Problem details:
Could you repeat the records shown below exactly as written?

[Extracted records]
==================================================

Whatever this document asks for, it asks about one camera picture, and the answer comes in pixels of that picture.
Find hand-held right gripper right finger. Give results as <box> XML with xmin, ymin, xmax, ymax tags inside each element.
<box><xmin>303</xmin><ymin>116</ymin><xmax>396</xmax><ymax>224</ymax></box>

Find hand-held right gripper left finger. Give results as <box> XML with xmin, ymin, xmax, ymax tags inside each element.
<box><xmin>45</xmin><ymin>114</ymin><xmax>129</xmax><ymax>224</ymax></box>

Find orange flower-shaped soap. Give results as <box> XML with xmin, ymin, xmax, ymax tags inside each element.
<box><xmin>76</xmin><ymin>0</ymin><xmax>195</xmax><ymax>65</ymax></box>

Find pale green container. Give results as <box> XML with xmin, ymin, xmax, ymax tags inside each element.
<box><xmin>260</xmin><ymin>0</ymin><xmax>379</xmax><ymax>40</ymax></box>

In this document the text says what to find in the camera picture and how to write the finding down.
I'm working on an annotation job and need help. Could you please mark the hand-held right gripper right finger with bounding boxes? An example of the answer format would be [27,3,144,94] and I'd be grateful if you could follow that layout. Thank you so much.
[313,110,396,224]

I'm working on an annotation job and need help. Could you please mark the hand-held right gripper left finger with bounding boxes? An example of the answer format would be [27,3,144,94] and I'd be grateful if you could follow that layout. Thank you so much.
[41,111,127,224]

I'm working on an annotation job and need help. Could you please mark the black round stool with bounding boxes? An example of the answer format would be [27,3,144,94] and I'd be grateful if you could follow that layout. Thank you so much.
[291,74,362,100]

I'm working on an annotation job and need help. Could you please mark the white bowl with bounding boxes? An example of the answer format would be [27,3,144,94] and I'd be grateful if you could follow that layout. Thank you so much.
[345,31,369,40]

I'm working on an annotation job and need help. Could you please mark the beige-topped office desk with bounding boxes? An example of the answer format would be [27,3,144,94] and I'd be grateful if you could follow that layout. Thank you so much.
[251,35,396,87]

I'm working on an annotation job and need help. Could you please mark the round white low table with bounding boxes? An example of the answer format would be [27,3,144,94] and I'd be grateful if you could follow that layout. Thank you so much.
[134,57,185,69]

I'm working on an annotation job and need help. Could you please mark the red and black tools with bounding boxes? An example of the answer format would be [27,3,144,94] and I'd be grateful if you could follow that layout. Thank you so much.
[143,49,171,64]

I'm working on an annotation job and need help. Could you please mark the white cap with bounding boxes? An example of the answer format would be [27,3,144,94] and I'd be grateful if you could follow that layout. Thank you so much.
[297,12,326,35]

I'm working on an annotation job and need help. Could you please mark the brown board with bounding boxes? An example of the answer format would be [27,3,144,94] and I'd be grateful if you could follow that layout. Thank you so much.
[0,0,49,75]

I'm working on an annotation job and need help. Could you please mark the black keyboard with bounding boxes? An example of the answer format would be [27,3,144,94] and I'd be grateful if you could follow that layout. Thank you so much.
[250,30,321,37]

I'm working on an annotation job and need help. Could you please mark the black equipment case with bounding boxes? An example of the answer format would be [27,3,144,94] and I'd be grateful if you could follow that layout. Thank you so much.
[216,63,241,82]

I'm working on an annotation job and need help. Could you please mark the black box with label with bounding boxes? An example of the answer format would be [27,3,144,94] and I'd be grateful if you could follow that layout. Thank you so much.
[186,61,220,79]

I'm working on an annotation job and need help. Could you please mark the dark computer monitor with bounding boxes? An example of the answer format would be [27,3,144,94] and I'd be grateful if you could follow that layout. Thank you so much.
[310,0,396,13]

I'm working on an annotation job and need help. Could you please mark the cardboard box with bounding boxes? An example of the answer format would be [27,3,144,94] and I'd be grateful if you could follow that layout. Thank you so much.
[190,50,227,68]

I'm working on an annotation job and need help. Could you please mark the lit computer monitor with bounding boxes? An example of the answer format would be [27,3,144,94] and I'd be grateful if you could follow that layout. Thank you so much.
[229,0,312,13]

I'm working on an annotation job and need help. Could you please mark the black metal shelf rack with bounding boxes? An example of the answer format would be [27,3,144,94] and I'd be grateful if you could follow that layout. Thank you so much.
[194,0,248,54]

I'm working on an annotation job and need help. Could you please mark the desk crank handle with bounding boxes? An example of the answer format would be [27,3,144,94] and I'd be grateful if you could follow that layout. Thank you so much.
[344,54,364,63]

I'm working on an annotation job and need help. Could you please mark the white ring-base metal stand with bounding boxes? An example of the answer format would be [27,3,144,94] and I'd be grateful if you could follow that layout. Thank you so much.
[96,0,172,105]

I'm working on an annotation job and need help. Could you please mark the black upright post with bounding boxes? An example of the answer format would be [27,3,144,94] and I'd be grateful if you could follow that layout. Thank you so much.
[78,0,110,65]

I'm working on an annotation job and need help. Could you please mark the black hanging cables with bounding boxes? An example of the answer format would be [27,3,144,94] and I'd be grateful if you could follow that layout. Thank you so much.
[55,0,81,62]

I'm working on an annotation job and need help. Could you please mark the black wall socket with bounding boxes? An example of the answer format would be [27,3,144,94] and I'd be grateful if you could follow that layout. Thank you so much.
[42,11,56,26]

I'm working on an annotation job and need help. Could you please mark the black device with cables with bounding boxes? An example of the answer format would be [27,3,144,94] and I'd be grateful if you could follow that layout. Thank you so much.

==================================================

Output for this task:
Whatever this document asks for, it asks about one camera picture, and the answer comes in pixels of that picture.
Find hand-held right gripper right finger. Give results as <box> XML with xmin, ymin, xmax, ymax tags inside each element.
<box><xmin>303</xmin><ymin>116</ymin><xmax>396</xmax><ymax>224</ymax></box>

Find hand-held right gripper left finger. Give results as <box> XML with xmin, ymin, xmax, ymax tags inside each element.
<box><xmin>45</xmin><ymin>114</ymin><xmax>129</xmax><ymax>224</ymax></box>

Find orange flower-shaped soap. Give results as <box> XML with xmin, ymin, xmax, ymax tags inside each element.
<box><xmin>76</xmin><ymin>0</ymin><xmax>195</xmax><ymax>65</ymax></box>

Find pale green container. Give results as <box> XML with xmin, ymin, xmax, ymax tags inside each element.
<box><xmin>260</xmin><ymin>0</ymin><xmax>379</xmax><ymax>40</ymax></box>

In this document the text says what to find in the camera picture and how to write the finding down.
I'm working on an annotation job and need help. Could you please mark the hand-held right gripper right finger with bounding boxes? An example of the answer format would be [27,3,144,94] and I'd be grateful if you could follow that layout. Thank you so much.
[313,110,396,224]

I'm working on an annotation job and need help. Could you please mark the hand-held right gripper left finger with bounding boxes? An example of the answer format would be [27,3,144,94] and I'd be grateful if you could follow that layout. Thank you so much.
[41,111,127,224]

I'm working on an annotation job and need help. Could you please mark the black round stool with bounding boxes? An example of the answer format would be [27,3,144,94] and I'd be grateful if you could follow that layout. Thank you so much.
[291,74,362,100]

I'm working on an annotation job and need help. Could you please mark the white bowl with bounding boxes? An example of the answer format would be [27,3,144,94] and I'd be grateful if you could follow that layout. Thank you so much.
[345,31,369,40]

I'm working on an annotation job and need help. Could you please mark the beige-topped office desk with bounding boxes? An example of the answer format would be [27,3,144,94] and I'd be grateful if you could follow that layout. Thank you so much.
[251,35,396,87]

I'm working on an annotation job and need help. Could you please mark the round white low table with bounding boxes? An example of the answer format would be [27,3,144,94] and I'd be grateful if you could follow that layout. Thank you so much.
[134,57,185,69]

I'm working on an annotation job and need help. Could you please mark the red and black tools with bounding boxes? An example of the answer format would be [27,3,144,94] and I'd be grateful if you could follow that layout. Thank you so much.
[143,49,171,64]

I'm working on an annotation job and need help. Could you please mark the white cap with bounding boxes? An example of the answer format would be [27,3,144,94] and I'd be grateful if you could follow that layout. Thank you so much.
[297,12,326,35]

I'm working on an annotation job and need help. Could you please mark the brown board with bounding boxes? An example of the answer format would be [27,3,144,94] and I'd be grateful if you could follow that layout. Thank you so much.
[0,0,49,75]

I'm working on an annotation job and need help. Could you please mark the black keyboard with bounding boxes? An example of the answer format would be [27,3,144,94] and I'd be grateful if you could follow that layout. Thank you so much.
[250,30,321,37]

I'm working on an annotation job and need help. Could you please mark the black equipment case with bounding boxes? An example of the answer format would be [27,3,144,94] and I'd be grateful if you could follow that layout. Thank you so much.
[216,63,241,82]

I'm working on an annotation job and need help. Could you please mark the black box with label with bounding boxes? An example of the answer format would be [27,3,144,94] and I'd be grateful if you could follow that layout. Thank you so much.
[186,61,220,79]

I'm working on an annotation job and need help. Could you please mark the dark computer monitor with bounding boxes? An example of the answer format would be [27,3,144,94] and I'd be grateful if you could follow that layout. Thank you so much.
[310,0,396,13]

I'm working on an annotation job and need help. Could you please mark the cardboard box with bounding boxes? An example of the answer format would be [27,3,144,94] and I'd be grateful if you could follow that layout. Thank you so much.
[190,50,227,68]

I'm working on an annotation job and need help. Could you please mark the lit computer monitor with bounding boxes? An example of the answer format would be [27,3,144,94] and I'd be grateful if you could follow that layout. Thank you so much.
[229,0,312,13]

I'm working on an annotation job and need help. Could you please mark the black metal shelf rack with bounding boxes? An example of the answer format would be [27,3,144,94] and I'd be grateful if you could follow that layout. Thank you so much.
[194,0,248,54]

I'm working on an annotation job and need help. Could you please mark the desk crank handle with bounding boxes? An example of the answer format would be [27,3,144,94] and I'd be grateful if you could follow that layout. Thank you so much.
[344,54,364,63]

I'm working on an annotation job and need help. Could you please mark the white ring-base metal stand with bounding boxes? An example of the answer format would be [27,3,144,94] and I'd be grateful if you could follow that layout. Thank you so much.
[96,0,172,105]

I'm working on an annotation job and need help. Could you please mark the black upright post with bounding boxes? An example of the answer format would be [27,3,144,94] and I'd be grateful if you could follow that layout. Thank you so much.
[78,0,110,65]

I'm working on an annotation job and need help. Could you please mark the black hanging cables with bounding boxes? An example of the answer format would be [27,3,144,94] and I'd be grateful if you could follow that layout. Thank you so much.
[55,0,81,62]

I'm working on an annotation job and need help. Could you please mark the black wall socket with bounding boxes? An example of the answer format would be [27,3,144,94] and I'd be grateful if you could follow that layout. Thank you so much.
[42,11,56,26]

I'm working on an annotation job and need help. Could you please mark the black device with cables with bounding boxes? An example of the answer format would be [27,3,144,94] and I'd be grateful if you could follow that layout. Thank you so much.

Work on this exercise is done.